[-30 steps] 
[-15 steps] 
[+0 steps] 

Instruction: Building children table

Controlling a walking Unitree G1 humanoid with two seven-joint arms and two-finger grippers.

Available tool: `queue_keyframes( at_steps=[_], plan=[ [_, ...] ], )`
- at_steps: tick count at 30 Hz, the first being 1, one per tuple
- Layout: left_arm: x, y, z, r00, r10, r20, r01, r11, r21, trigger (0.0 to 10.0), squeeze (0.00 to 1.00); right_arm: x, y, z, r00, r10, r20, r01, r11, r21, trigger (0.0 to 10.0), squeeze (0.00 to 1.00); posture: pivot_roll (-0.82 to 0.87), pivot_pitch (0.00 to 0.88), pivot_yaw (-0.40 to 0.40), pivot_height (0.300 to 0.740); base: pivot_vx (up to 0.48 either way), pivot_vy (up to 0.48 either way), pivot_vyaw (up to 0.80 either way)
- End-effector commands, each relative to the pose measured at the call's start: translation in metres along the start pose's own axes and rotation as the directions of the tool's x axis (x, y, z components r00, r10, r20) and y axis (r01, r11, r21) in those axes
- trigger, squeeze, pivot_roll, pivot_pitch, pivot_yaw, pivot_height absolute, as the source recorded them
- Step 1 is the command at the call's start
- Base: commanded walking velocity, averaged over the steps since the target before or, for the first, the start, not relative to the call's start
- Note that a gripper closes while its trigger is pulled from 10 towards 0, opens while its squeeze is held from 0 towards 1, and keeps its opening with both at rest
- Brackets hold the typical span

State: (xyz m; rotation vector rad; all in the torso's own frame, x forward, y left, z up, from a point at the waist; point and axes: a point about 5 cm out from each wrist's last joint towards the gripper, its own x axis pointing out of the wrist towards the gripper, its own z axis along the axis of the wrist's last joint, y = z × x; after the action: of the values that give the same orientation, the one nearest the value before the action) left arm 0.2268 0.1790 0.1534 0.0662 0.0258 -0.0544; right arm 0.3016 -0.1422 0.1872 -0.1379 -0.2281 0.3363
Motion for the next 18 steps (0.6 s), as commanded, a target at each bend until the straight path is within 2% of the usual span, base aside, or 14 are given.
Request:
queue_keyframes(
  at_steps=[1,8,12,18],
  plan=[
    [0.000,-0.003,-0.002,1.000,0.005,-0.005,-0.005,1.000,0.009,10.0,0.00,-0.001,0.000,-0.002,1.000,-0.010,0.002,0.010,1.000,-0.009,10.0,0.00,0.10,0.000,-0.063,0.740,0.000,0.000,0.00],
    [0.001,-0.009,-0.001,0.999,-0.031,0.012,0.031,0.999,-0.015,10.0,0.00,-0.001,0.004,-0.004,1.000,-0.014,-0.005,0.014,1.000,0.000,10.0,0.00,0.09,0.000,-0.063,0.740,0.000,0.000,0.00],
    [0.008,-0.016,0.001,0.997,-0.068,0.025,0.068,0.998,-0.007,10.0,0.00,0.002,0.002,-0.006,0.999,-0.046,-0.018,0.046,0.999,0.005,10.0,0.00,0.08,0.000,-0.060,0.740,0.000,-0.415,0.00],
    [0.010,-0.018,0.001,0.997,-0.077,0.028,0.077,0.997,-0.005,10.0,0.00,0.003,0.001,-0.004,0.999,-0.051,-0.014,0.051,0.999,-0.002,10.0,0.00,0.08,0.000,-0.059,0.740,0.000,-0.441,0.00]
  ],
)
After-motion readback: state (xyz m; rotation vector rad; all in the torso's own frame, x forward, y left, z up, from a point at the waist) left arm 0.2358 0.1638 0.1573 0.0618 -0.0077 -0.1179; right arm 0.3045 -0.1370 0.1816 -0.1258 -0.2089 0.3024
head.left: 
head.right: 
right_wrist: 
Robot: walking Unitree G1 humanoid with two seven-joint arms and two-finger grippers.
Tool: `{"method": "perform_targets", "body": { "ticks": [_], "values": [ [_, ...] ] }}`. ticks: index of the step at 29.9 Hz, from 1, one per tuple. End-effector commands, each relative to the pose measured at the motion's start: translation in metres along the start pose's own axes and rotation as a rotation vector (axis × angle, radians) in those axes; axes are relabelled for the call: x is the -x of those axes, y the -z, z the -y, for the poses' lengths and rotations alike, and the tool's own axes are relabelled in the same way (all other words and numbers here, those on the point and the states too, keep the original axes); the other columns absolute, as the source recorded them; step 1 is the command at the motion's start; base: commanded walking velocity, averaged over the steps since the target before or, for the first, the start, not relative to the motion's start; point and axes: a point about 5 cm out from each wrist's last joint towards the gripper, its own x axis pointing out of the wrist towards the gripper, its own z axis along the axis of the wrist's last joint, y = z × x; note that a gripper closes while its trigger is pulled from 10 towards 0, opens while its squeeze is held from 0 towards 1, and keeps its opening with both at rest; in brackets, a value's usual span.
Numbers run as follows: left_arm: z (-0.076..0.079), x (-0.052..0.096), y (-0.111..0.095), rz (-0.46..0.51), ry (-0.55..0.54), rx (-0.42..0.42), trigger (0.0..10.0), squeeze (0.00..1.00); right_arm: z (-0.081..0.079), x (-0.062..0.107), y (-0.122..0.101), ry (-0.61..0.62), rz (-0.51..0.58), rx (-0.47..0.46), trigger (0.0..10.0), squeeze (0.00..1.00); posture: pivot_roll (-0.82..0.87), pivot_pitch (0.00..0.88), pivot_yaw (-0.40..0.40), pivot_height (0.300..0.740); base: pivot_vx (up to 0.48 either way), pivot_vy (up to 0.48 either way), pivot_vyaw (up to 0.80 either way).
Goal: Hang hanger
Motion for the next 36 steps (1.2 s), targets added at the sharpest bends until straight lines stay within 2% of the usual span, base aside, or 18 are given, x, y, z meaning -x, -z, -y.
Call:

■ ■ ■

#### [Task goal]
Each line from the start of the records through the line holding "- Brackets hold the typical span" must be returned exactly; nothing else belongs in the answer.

#### [Problem solution]
[-30 steps] 
[-15 steps] 
[+0 steps] 

Instruction: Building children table

Controlling a walking Unitree G1 humanoid with two seven-joint arms and two-finger grippers.

Available tool: `queue_keyframes( at_steps=[_], plan=[ [_, ...] ], )`
- at_steps: tick count at 30 Hz, the first being 1, one per tuple
- Layout: left_arm: x, y, z, r00, r10, r20, r01, r11, r21, trigger (0.0 to 10.0), squeeze (0.00 to 1.00); right_arm: x, y, z, r00, r10, r20, r01, r11, r21, trigger (0.0 to 10.0), squeeze (0.00 to 1.00); posture: pivot_roll (-0.82 to 0.87), pivot_pitch (0.00 to 0.88), pivot_yaw (-0.40 to 0.40), pivot_height (0.300 to 0.740); base: pivot_vx (up to 0.48 either way), pivot_vy (up to 0.48 either way), pivot_vyaw (up to 0.80 either way)
- End-effector commands, each relative to the pose measured at the call's start: translation in metres along the start pose's own axes and rotation as the directions of the tool's x axis (x, y, z components r00, r10, r20) and y axis (r01, r11, r21) in those axes
- trigger, squeeze, pivot_roll, pivot_pitch, pivot_yaw, pivot_height absolute, as the source recorded them
- Step 1 is the command at the call's start
- Base: commanded walking velocity, averaged over the steps since the target before or, for the first, the start, not relative to the call's start
- Note that a gripper closes while its trigger is pulled from 10 towards 0, opens while its squeeze is held from 0 towards 1, and keeps its opening with both at rest
- Brackets hold the typical span

The work on this exercise is now complete.